On the Role of Names in Reasoning about λ-tree Syntax Specifications

Lambda tree syntax (a variant of HOAS) and nominal techniques are two approaches to representing and reasoning about languages containing bindings. Although they are based on separate foundations, recent advances in the proof theory of generic judgments have shown that one may be able to incorporate some aspects of nominal techniques (i.e., the equivariant principle) to simplify reasoning about λ-tree syntax specifications, while still maintaining the crucial aspects of λ-tree syntax. In this paper, we present a logic, called LGn^ω, which incorporates a notion of generic judgments and equivariant reasoning. The logic LGn^ω is a simple extension of a logic called LG^ω by Tiu, and can be seen as a special case of the logic G by Gacek, Miller and Nadathur. A central idea of LGn^ω is the representation of a data type for names (represented by a predicate). Although the data type is inhabited by infinitely many elements, the judgments of the logic only ever use finitely many of them, and more importantly, validity of these judgments are preserved under arbitrary permutation of names, i.e., they are equivariant judgments.

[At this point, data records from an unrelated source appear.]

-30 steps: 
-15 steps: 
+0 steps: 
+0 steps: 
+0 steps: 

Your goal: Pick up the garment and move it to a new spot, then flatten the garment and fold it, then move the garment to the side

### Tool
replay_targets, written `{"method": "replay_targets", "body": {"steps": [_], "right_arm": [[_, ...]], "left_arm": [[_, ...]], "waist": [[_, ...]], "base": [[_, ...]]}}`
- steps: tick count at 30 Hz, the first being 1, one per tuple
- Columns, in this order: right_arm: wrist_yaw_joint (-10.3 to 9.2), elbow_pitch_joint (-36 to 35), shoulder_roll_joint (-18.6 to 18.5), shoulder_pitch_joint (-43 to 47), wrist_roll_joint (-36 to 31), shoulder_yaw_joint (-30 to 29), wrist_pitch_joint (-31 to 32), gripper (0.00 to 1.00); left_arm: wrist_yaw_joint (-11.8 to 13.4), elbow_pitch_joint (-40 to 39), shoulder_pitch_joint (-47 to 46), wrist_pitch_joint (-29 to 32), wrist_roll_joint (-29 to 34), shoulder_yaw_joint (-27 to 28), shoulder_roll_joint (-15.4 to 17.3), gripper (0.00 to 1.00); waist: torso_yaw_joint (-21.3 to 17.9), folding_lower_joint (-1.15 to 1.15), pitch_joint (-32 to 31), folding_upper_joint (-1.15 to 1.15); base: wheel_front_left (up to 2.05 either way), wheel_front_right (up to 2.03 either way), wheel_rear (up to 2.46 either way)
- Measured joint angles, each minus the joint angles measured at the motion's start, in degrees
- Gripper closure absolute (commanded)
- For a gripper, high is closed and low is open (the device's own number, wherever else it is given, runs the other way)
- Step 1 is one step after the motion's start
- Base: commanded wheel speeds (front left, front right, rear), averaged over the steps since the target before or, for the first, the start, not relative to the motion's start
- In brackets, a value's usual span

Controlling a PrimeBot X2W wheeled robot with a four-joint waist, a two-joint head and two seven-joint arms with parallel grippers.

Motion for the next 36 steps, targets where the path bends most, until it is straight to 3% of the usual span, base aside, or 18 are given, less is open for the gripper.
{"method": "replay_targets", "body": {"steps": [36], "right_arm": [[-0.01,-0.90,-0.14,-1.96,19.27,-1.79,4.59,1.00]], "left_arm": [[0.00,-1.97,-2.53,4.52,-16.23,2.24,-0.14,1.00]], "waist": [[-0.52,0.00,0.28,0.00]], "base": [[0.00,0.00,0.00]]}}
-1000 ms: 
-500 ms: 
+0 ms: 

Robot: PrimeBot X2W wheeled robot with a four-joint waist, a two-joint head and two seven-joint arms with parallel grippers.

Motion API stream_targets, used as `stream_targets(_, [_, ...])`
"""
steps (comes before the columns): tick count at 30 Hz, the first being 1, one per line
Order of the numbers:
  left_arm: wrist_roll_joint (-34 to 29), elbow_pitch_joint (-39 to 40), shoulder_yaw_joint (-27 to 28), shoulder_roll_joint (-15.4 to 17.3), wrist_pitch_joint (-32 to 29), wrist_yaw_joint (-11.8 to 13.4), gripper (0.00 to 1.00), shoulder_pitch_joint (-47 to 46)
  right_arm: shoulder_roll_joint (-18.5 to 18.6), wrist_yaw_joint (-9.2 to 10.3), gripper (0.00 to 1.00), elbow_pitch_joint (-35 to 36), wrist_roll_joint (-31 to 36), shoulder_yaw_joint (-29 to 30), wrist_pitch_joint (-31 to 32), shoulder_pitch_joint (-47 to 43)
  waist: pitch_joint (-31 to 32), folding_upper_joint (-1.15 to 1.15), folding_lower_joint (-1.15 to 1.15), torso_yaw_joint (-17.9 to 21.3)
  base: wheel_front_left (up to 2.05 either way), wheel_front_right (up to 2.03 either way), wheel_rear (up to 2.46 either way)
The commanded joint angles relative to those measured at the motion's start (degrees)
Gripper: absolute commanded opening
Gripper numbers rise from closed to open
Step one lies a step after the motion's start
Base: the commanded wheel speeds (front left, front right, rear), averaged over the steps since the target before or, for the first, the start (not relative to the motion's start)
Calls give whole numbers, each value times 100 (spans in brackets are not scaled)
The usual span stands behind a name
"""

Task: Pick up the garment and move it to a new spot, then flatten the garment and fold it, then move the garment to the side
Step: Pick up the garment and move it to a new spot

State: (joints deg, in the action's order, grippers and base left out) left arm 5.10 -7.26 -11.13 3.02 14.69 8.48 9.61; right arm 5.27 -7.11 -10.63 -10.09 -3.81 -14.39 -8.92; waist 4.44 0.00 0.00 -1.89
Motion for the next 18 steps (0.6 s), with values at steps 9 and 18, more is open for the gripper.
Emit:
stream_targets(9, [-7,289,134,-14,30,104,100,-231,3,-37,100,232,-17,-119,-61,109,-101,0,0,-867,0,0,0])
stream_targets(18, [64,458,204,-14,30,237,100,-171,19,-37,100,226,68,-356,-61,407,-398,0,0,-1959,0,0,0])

This finite support of judgments allows for tractable introduction rules of the name predicate. We illustrate with two examples how this simple extension can be used for reasoning about specifications involving bindings. In the first example, we show how one can represent the data type for λ-terms, and derive a structural induction principle for inductive reasoning over λ-terms. In the second example, we re-examine previous known encodings of open and late bisimulations for the π-calculus. We show that the difference between open and late bisimulation can be characterized by the choice of the encodings of names: the "untyped" version (for the former) versus the "typed" one (for the latter).